Friday essay: networked hatred - new technology and the rise of the right
- Written by Mark Davis, Associate Professor, Media and Communications, University of Melbourne
This is an edited extract of an essay in The New Disruptors, the 64th edition of Griffith Review.
Every era is defined by its sustaining myths. Among ours is surely “disruption”. The book that seeded the mythology, Clayton Christensen’s The Innovator’s Dilemma, is only a little more than 20 years old, yet its “technological disruption” thesis has become an article of faith for business and government, trafficked like narcotics from TEDx to trading floor to ministerial report.
Established companies often fail, so the thesis argues, not because they make bad decisions but because they make good ones. They stick with “sustaining technologies” because they are too successful to risk otherwise.
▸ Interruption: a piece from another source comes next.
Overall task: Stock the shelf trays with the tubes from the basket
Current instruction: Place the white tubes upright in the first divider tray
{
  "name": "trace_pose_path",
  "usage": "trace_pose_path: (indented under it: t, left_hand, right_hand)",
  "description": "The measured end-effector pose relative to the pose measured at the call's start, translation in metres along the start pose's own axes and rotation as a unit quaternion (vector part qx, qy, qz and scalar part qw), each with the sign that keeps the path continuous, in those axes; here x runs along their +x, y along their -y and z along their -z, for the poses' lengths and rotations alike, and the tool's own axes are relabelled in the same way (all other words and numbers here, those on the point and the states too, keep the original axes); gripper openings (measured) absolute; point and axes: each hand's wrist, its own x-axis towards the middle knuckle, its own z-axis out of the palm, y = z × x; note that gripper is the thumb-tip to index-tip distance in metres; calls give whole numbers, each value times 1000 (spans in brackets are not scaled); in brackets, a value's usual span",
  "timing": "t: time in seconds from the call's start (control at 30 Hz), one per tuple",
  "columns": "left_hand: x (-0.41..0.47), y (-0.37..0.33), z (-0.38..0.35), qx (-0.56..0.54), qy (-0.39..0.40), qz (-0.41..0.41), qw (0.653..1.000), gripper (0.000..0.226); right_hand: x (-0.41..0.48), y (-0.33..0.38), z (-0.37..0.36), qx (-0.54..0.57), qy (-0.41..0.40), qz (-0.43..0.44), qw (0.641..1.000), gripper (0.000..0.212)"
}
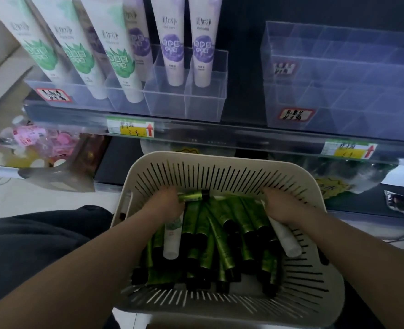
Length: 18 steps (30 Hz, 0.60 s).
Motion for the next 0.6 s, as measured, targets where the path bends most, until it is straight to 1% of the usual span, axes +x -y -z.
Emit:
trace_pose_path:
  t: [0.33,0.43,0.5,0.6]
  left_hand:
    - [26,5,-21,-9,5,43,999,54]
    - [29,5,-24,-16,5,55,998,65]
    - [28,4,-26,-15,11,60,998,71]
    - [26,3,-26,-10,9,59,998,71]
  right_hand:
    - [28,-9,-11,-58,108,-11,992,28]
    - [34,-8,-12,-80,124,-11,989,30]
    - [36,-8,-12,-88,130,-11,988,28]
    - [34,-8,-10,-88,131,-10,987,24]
Meanwhile, minnows with little to lose bring new technologies to market that initially may not be as good as seemingly entrenched “sustaining technologies”, but are cheaper and more accessible: think mainframe computers versus PCs, high-res CDs versus low-res MP3s, SLR cameras versus phone cameras, encyclopaedia versus Wikipedia. This is how Apple became a music company, Amazon became the world’s biggest bookstore and Facebook became your news feed.
But as with most mythologies there’s something a little too convenient about “disruption”. Christensen’s thesis emerged just as Silicon Valley venture capitalists – whose reverence for Christensen has helped make him a perennial keynote – were looking for new justifications for cutthroat business models and a rationale to gloss up their claims to “innovation”.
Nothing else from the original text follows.